* **EXERCISE PROMPT**: Whenever a line below holds the word "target", copy that line.

* **DATA BLOCK**:
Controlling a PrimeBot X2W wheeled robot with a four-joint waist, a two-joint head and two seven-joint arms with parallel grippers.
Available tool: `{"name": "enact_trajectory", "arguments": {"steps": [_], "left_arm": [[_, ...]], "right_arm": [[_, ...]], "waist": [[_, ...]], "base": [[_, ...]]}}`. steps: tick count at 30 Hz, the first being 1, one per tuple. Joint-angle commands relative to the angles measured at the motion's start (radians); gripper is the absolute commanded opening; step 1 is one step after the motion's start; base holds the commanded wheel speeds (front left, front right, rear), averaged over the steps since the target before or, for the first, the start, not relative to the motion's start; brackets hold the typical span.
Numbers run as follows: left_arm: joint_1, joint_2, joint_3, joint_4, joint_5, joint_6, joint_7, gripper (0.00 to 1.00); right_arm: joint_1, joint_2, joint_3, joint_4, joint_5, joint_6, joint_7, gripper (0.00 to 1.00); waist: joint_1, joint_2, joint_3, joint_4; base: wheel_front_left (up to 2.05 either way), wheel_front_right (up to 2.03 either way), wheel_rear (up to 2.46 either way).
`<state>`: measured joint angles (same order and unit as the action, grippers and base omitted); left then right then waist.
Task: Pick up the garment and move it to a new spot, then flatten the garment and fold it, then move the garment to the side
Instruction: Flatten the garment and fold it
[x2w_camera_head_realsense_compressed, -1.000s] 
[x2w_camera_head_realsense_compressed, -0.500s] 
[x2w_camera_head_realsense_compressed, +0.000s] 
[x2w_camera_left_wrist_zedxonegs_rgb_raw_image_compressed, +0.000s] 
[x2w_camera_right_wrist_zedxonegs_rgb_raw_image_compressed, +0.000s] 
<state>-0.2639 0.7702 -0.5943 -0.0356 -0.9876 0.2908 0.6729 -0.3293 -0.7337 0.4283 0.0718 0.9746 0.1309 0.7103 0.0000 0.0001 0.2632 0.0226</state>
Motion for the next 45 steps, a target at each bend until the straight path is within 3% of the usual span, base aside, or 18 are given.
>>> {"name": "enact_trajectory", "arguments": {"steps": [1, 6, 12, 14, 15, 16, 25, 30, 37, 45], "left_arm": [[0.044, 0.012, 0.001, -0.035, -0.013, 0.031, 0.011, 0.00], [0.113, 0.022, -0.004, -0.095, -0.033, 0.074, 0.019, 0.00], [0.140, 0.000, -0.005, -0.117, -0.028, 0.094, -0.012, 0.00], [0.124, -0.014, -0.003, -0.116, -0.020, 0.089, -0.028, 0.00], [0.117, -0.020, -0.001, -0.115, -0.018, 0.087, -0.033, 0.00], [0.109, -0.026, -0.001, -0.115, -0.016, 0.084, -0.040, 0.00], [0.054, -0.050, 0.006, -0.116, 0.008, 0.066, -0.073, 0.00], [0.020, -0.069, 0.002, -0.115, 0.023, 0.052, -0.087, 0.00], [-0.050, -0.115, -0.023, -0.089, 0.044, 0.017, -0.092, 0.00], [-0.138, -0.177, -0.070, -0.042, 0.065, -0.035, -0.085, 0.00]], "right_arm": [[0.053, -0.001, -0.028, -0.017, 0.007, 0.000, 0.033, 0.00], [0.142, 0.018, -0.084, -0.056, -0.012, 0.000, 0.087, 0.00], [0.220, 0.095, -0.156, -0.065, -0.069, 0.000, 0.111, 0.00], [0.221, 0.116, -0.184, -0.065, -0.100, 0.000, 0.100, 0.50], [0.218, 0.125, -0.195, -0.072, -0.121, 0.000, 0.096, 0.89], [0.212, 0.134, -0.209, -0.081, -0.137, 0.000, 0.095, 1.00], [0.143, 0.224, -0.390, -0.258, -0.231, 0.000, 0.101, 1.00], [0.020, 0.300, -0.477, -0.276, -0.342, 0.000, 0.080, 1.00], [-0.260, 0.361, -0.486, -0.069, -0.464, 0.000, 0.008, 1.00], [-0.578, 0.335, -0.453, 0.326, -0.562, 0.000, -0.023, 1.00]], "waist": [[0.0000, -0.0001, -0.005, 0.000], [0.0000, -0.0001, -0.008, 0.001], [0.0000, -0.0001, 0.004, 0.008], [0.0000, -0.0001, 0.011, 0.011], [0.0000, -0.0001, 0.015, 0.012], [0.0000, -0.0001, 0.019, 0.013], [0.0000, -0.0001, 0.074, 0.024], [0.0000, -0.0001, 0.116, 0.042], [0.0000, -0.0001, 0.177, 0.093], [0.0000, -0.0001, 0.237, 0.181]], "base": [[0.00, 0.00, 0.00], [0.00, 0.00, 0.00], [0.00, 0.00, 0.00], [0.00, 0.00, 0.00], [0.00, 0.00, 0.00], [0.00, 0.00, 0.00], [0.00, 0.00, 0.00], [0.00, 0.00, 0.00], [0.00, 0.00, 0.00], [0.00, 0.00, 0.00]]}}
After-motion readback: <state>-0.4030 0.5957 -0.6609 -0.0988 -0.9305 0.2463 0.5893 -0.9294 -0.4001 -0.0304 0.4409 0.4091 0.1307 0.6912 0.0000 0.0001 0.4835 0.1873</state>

* **SOLUTION FOR THIS TASK**:
Available tool: `{"name": "enact_trajectory", "arguments": {"steps": [_], "left_arm": [[_, ...]], "right_arm": [[_, ...]], "waist": [[_, ...]], "base": [[_, ...]]}}`. steps: tick count at 30 Hz, the first being 1, one per tuple. Joint-angle commands relative to the angles measured at the motion's start (radians); gripper is the absolute commanded opening; step 1 is one step after the motion's start; base holds the commanded wheel speeds (front left, front right, rear), averaged over the steps since the target before or, for the first, the start, not relative to the motion's start; brackets hold the typical span.
Motion for the next 45 steps, a target at each bend until the straight path is within 3% of the usual span, base aside, or 18 are given.

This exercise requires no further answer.